В общем, я – сценарист телесериала, идущего по одному из центральных каналов. Только что выяснилось: люди, которых я придумывал (и убивал в среднем по одному за серию), на самом деле существуют. Теперь у меня кризис. Я не могу писать. И я не знаю, как выбраться. Если не выберусь вскоре, меня уволят. Помогите!
Последние двадцать минут я провел, глядя на вышеприведенный абзац и ощущая себя последним ослом. Если позволите, я объясню чуть подробнее.
По поводу «здравствуй, Интернет»: видели вы карикатуру из «Нью-йоркера», где один пес беседует с другим по компьютеру? Псина пишет, мол, в Интернете никто не знает, что ты – пес. Ну так здесь то же самое.
Нет, я не пес. Но предпочитаю анонимность. Почему? Мать честная, вы гляньте, что я тут понаписал. Вдумайтесь. Такое на людях не скажешь вслух. А вот в Интернете, да еще анонимно – почему нет?
По поводу «я – сценарист телесериала»: я и в самом деле сценарист. Я несколько лет работал над сериалом, успешным в достаточной мере, чтобы продолжаться несколько лет. Не хочу вдаваться в детали. Помните: я же пытаюсь сохранить анонимность, чтобы справиться с кризисом и продолжить работу. Достаточно сказать, что «Эмми» я вряд ли получу, но все-таки мой сериал вы, дорогой обитатель Интернета, скорее всего, будете смотреть с удовольствием. В реале у меня есть на imdb.com своя страничка, причем довольно объемистая. Так вот.
По поводу «выяснилось: люди, которых я придумывал, на самом деле существуют»: да, я понимаю. Я ПОНИМАЮ, КАК ЭТО ЗВУЧИТ! Разве я не писал «мать честная» двумя абзацами раньше? Думаете, я не представляю, насколько это безумно и похоже на бред укурка? Так вот, я представляю. Еще как. Если б я не считал это совершеннейшей шизой, то написал бы в личном блоге (если б он у меня был, конечно, – я работаю на еженедельном сериале, и откуда, скажите на милость, взяться времени). Возможно, если б он был, и время тоже, я уж расписался бы а-ля Уитли Стрибер. Но я такого не хочу. Это же особый стиль жизни. Свихнуться, стучать среди ночи на планшете ради орды двинутых гиков. Я не хочу, честное слово. Я всего лишь мечтаю вернуться к своей писанине.
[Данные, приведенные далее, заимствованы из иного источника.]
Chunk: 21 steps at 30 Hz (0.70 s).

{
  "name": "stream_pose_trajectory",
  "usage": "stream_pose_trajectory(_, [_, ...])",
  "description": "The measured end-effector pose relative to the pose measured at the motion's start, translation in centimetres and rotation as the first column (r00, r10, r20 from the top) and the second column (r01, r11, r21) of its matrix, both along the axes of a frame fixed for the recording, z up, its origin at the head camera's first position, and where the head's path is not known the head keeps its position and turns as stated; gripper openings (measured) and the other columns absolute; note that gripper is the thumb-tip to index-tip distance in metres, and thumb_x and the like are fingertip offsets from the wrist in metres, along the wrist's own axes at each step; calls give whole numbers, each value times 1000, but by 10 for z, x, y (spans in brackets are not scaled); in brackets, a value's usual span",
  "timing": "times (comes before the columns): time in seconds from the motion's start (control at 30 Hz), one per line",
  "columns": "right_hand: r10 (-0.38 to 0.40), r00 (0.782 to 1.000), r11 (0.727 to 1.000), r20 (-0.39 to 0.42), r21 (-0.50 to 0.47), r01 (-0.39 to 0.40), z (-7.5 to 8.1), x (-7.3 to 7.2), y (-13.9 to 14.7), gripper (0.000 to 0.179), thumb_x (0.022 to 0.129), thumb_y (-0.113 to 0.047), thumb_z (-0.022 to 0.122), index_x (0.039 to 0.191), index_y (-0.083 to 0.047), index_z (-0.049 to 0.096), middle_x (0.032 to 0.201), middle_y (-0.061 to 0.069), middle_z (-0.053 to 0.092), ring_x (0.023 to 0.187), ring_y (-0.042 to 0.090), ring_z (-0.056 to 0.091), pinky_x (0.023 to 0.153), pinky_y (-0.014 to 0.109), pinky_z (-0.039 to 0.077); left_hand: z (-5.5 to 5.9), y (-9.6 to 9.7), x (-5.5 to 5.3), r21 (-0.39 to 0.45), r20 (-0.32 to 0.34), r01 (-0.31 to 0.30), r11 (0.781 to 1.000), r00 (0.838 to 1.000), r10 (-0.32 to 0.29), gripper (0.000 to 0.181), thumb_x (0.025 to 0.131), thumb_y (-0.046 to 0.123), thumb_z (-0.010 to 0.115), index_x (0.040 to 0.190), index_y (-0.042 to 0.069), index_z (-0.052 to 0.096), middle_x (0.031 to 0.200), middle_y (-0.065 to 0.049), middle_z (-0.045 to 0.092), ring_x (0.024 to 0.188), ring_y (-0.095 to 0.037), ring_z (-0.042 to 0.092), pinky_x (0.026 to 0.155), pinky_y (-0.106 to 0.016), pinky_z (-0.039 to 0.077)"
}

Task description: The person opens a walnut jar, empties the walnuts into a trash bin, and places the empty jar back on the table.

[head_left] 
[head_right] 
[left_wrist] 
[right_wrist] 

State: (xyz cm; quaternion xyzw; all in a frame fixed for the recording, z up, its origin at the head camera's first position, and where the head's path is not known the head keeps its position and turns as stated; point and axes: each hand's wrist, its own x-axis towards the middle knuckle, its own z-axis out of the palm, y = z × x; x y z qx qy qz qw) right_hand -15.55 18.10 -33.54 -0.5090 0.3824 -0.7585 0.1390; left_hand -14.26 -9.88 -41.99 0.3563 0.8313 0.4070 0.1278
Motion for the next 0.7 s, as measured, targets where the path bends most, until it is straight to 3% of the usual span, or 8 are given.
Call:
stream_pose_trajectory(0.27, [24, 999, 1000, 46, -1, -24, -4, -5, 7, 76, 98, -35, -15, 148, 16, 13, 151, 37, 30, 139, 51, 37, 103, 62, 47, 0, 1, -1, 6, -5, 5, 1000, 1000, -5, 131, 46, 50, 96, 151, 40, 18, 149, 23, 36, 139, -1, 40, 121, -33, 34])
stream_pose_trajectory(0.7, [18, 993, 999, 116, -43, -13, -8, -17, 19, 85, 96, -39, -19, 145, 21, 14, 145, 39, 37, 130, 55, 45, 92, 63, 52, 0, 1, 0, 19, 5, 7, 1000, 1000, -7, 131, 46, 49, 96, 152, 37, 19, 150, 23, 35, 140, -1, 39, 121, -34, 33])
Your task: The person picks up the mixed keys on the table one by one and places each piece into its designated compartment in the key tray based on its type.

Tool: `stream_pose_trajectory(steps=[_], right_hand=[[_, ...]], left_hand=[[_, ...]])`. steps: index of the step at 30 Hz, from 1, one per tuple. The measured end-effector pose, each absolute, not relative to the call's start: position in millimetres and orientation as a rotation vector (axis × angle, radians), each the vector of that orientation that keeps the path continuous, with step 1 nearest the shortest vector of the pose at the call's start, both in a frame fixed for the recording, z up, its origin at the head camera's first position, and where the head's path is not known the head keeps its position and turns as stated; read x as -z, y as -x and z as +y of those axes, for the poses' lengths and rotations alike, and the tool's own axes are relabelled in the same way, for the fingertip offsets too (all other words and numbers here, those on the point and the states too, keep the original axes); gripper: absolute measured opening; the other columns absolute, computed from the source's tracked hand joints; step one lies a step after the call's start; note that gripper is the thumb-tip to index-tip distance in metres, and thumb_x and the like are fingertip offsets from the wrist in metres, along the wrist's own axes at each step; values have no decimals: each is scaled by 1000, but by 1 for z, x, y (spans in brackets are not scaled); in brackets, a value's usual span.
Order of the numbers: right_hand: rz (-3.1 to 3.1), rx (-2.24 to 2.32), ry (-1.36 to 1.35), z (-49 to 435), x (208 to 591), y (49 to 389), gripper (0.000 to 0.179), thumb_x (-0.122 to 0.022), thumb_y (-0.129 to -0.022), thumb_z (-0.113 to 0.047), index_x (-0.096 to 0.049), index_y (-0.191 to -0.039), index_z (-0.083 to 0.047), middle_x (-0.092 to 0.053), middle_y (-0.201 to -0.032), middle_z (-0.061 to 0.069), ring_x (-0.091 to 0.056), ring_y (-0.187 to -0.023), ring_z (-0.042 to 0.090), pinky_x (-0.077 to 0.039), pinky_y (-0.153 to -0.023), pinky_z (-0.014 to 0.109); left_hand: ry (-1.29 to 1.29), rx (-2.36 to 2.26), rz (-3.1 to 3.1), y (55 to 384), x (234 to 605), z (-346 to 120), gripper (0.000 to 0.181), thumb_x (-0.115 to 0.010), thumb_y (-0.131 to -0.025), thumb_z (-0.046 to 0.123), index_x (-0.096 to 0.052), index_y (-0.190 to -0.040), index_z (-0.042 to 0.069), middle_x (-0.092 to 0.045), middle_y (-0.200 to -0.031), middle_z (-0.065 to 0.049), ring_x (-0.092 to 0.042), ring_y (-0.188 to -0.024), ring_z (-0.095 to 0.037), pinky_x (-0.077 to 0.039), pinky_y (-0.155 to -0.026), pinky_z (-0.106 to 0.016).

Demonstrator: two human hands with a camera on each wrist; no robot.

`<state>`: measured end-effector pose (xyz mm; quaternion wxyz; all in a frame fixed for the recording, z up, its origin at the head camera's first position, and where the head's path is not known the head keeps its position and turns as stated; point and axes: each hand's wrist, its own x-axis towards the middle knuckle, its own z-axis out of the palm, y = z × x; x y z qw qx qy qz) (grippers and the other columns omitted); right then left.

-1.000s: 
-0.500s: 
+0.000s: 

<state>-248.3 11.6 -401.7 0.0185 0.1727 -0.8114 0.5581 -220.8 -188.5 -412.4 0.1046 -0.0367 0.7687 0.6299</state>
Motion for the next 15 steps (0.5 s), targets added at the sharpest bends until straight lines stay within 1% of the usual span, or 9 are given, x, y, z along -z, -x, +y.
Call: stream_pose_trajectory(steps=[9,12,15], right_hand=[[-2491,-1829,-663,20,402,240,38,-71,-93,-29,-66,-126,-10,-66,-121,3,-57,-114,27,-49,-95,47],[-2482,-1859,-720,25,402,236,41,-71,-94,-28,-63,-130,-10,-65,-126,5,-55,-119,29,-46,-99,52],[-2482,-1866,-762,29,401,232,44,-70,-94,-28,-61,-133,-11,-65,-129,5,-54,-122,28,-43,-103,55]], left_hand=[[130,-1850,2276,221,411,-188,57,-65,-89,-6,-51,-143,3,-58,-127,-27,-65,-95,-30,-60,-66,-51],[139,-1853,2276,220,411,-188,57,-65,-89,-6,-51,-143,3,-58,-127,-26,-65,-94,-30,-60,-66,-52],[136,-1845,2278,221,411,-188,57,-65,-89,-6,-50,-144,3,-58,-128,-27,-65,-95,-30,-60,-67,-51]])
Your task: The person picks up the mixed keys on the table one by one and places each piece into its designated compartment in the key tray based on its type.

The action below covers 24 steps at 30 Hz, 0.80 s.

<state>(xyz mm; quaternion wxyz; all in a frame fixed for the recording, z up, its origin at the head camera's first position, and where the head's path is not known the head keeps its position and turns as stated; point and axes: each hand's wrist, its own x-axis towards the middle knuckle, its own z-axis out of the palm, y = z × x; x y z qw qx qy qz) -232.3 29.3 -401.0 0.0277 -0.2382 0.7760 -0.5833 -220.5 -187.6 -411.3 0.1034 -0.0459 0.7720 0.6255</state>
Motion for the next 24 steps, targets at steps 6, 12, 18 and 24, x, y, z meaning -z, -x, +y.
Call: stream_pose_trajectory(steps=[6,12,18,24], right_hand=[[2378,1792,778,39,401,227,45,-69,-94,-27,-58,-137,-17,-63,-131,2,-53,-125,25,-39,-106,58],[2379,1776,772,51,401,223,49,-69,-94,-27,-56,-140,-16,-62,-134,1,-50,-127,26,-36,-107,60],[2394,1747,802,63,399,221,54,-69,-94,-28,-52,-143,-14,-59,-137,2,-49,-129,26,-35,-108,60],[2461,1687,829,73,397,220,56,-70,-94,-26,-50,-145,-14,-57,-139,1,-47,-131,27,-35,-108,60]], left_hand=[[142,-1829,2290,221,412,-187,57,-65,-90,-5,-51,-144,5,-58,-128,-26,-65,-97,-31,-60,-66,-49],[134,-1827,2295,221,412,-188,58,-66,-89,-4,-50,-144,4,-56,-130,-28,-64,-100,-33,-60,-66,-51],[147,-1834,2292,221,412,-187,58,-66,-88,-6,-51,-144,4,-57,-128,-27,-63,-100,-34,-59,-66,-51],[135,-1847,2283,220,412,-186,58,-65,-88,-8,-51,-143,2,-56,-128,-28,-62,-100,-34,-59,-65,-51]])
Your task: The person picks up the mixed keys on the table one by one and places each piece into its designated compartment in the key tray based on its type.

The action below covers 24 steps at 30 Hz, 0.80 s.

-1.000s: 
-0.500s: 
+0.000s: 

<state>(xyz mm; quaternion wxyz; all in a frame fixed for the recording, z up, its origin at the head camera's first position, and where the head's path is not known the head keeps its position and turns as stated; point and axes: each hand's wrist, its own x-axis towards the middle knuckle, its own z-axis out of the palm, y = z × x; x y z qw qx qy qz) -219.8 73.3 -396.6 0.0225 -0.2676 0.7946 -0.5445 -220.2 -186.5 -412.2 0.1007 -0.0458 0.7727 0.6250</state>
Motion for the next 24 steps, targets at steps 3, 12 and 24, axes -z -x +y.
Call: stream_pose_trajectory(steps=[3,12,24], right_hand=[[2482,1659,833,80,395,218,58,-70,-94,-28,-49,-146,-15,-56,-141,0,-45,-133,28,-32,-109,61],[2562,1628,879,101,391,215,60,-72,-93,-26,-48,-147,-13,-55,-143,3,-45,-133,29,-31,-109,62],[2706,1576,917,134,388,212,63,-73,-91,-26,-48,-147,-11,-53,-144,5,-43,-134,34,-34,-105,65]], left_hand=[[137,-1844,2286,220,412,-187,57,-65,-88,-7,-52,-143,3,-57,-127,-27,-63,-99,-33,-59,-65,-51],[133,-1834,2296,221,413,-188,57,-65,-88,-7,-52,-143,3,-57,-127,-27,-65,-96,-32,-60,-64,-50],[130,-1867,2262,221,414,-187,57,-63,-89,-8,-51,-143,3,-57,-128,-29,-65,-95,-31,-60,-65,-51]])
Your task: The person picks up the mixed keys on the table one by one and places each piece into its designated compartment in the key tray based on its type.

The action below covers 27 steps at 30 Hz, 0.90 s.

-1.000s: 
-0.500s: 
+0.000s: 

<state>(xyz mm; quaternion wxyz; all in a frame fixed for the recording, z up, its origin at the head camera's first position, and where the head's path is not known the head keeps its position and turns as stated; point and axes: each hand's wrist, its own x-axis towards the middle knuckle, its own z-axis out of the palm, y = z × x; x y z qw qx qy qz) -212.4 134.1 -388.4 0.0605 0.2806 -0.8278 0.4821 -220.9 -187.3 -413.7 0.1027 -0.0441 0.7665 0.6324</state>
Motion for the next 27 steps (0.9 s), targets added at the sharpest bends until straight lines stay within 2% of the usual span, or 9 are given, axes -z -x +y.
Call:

Но все же: люди, о которых я пишу, существуют на самом деле. Я знаю, потому что, Богом клянусь, я их видел прямо перед собой, из плоти и крови. Я мог протянуть руку и коснуться их. И когда я убиваю кого-нибудь из них в сценарии, они умирают на самом деле. Для меня их смерть – просто слова на странице. А они по-настоящему падают с крыши, попадают под машину, или ими обедает медведь, или происходит еще что-нибудь в том же духе (это отвлеченные примеры, в сценарии я не обязательно убиваю людей именно так).
Вы только задумайтесь! Представьте: вы от нечего делать написали в сценарии: «Боба слопал барсук» – а где-то во Вселенной бедолагу по имени Боб загнали и сожрали злобные представители семейства куньих. Конечно, на словах забавно. Но поставьте себя на месте Боба. Ну как, приятно? А потом вы мертвец.